About Precision Health

With the right scientific team, the right technology and knowledge of a person on a molecular level, not only can we effectively treat disease, we may be able to prevent it altogether.

Cedars-Sinai Precision Health embraces a new approach to medicine that recognizes every individual is different, not only socially and culturally, but at a molecular level. Understanding people's needs—and their disease or potential illnesses—on this level can result in longer, healthier lives.

"It's going to fundamentally change the way we practice medicine," said Dermot McGovern, MD, PhD, director of Cedars-Sinai Precision Health.

Precision approaches to treatment have evolved in recent decades and continue to advance in many diseases, including cancer, autoimmune disorders and metabolic disorders. The science of matching a medication to the genetic properties of a patient and their disease has traditionally been thought of as precision medicine. This targeted approach is proven to be effective in addressing disease, as well as identifying the best treatments quickly—saving time and resources for patients while making them well again.

Now the field is expanding, and precision approaches are crucial to our treatments from the moment a patient enters their doctor's office, throughout their treatment and into their recovery.

In fact, this philosophy has the potential to help maintain health by predicting who is likely to become ill and taking proactive measures.

Precision medicine will fundamentally change the way we even think about diseases. Right now, patients are generally grouped by their symptoms, which organ or body part is affected and the kind of disease they have—whether it's cancer, diabetes or heart disease.

But precision medicine offers the opportunity to consider disease in a radically different manner that may be much more effective, McGovern said.

"Historically, doctors have grouped people by disease—Crohn's disease, heart disease, rheumatoid arthritis and so on," McGovern said.

When we take what we have learned from studies such as the Human Genome Project, increased understanding of the bacteria that live in our bodies, and the unique proteins that make up every person, diseases begin to look very different from each other on the molecular level. In fact, two people with Crohn's disease may bear very little resemblance to each other and will not respond the same way to treatments.

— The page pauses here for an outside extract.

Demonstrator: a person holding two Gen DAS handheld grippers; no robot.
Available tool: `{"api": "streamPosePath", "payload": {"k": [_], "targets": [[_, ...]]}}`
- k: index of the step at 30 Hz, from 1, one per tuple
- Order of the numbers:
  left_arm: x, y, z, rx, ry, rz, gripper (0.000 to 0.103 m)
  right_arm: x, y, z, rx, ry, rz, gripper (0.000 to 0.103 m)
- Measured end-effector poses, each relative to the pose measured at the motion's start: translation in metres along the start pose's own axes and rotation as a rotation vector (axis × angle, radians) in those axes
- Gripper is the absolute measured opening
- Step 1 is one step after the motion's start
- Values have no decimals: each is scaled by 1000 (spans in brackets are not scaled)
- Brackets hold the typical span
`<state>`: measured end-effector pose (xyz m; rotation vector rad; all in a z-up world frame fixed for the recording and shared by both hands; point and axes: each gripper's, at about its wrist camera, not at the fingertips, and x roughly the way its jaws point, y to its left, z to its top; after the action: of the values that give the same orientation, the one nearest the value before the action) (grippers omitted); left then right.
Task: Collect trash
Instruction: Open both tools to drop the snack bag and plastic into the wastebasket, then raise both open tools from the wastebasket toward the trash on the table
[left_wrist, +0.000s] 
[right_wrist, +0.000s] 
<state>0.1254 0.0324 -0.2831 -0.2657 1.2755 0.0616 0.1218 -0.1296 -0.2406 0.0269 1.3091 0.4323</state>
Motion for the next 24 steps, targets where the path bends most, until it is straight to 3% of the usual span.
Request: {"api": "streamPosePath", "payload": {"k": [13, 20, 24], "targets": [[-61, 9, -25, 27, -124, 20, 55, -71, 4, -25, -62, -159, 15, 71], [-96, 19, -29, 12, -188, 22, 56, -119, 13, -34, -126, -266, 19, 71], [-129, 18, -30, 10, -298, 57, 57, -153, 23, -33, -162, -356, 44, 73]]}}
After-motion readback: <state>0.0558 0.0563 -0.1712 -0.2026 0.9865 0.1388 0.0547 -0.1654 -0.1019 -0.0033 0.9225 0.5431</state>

"Now, if we zoom back out and look again at the same population, we discover that we have a very different picture," he said. "Across diseases, people share molecular signatures. Someone with Crohn's disease could be, on a molecular level, much more similar to a patient with a certain heart disease or rheumatologic condition. So now, armed with this new information, we can regroup people according to shared molecular profiles, and we may find that what is an effective treatment for one person's Crohn's disease can also be used to treat another person's rheumatoid arthritis."

This approach is disease agnostic. The labels we've given diseases based on symptoms and body parts may be less important in the future than the specific genetics of the people those diseases affect.

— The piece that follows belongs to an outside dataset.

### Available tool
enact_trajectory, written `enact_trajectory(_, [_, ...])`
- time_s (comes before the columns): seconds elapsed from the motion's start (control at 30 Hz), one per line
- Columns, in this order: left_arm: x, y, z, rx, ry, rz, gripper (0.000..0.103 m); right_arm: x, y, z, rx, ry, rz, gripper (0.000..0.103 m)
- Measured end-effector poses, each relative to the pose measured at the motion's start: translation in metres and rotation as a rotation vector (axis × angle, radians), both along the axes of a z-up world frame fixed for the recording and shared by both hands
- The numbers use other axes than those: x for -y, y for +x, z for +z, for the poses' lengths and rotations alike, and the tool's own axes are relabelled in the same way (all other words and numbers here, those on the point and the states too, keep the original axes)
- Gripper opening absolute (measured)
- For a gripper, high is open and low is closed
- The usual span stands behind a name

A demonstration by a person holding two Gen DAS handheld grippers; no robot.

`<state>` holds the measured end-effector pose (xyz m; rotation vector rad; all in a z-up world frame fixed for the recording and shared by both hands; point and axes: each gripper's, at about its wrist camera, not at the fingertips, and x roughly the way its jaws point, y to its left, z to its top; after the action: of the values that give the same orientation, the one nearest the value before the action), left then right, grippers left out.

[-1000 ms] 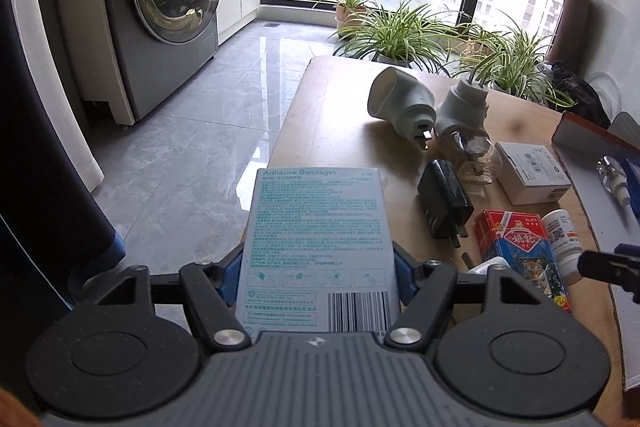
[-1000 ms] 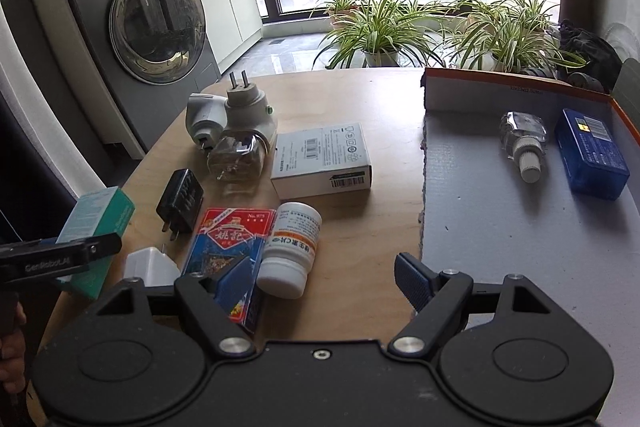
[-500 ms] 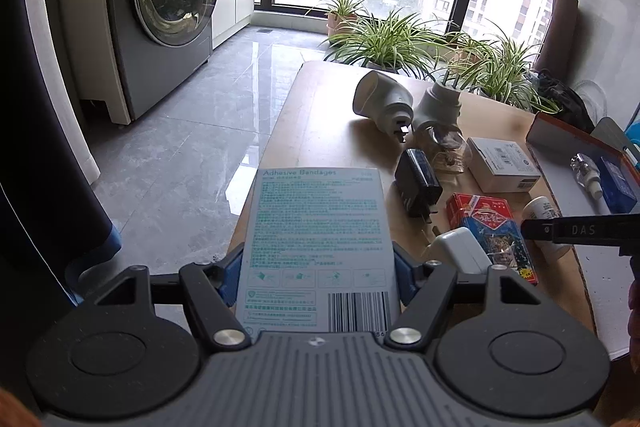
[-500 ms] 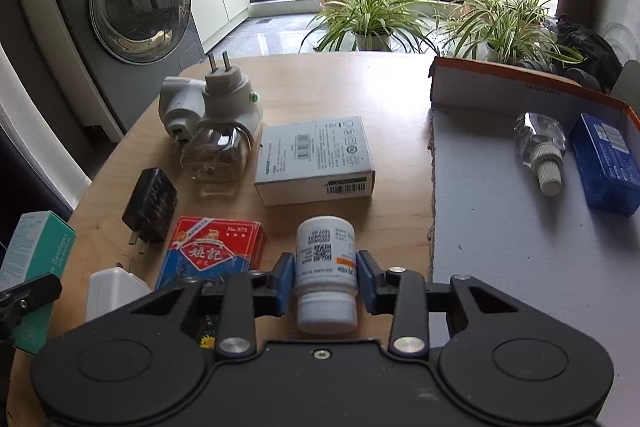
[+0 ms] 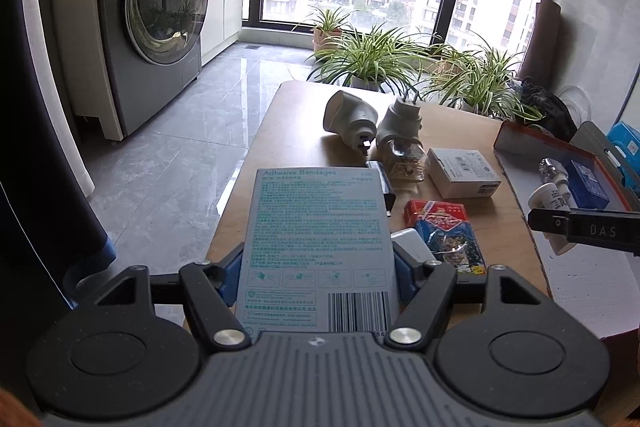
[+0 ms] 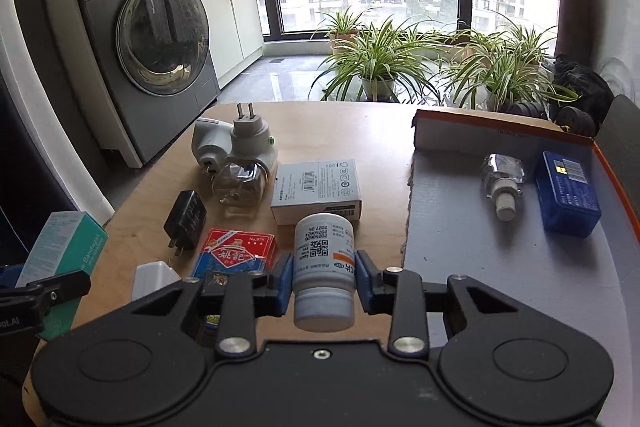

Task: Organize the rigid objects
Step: 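Carry the bandage box and pill bottle with both grippers toward the tray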

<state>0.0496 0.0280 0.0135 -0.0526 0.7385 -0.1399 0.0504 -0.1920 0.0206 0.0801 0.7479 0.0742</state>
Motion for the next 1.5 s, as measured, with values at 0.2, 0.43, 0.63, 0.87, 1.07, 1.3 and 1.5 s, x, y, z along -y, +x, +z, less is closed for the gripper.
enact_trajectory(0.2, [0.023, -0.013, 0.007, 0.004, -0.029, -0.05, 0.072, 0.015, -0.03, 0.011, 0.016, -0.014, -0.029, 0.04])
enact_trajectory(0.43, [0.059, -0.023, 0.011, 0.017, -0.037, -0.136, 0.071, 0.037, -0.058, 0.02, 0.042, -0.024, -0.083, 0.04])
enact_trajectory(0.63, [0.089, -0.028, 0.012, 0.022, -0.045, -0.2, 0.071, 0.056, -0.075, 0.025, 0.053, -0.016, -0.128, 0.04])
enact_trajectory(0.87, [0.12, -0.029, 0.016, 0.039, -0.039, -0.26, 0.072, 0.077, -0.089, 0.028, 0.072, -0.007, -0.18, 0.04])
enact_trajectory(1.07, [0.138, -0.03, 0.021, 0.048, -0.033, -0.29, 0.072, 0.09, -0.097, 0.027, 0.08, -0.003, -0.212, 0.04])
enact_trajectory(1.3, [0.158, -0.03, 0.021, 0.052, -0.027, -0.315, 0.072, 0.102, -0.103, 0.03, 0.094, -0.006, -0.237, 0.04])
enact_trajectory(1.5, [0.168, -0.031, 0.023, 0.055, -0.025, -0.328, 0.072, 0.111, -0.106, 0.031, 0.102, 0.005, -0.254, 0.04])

Some of the areas that Cedars-Sinai Precision Health is already exploring include:

  • Genomics, proteomics, metabolomics and technology development
  • Bioinformatics and computational biology
  • Near-patient technologies
  • The microbiome (including looking at the role of fungi in the gut)
  • Inflammatory bowel disease (IBD) and genomics
  • Cancer genomics
  • Biobanking and molecular diagnostics
  • Cancer prevention

This work is already happening in myriad areas at Cedars-Sinai, including IBD, heart disease, neurosurgery, pediatrics, regenerative medicine, irritable bowel syndrome, pancreatic cancer and metabolic diseases, such as diabetes and obesity.

"We're getting the right treatment to the right patient at the right time," McGovern said.

And, in time, we'll get to patients before an illness gets to them.